What needs to be done ▸ In the data below, the answer is the run of lines from the line containing "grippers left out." through the line containing "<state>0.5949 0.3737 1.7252", both included; print it exactly and nothing else.

——

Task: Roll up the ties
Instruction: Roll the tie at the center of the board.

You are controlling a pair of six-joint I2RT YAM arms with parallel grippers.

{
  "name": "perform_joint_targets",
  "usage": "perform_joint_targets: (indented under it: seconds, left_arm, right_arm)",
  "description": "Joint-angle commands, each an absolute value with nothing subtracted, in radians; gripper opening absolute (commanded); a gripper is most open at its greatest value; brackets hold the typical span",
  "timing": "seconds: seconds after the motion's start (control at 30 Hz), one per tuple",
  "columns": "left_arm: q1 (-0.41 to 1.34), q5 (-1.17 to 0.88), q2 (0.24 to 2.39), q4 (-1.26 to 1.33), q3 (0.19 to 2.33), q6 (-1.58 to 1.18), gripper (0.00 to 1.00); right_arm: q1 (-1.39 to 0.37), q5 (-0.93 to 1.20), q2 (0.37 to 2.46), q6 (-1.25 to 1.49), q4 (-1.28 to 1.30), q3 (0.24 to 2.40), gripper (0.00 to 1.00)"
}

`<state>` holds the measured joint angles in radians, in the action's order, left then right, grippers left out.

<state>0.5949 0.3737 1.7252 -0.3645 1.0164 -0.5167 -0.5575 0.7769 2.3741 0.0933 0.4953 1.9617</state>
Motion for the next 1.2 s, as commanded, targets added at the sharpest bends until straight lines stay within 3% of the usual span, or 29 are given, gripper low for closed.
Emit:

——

Task solution ▸
`<state>` holds the measured joint angles in radians, in the action's order, left then right, grippers left out.

<state>0.5949 0.3737 1.7252 -0.3645 1.0164 -0.5167 -0.5575 0.7769 2.3741 0.0933 0.4953 1.9617</state>

This exercise requires no further response.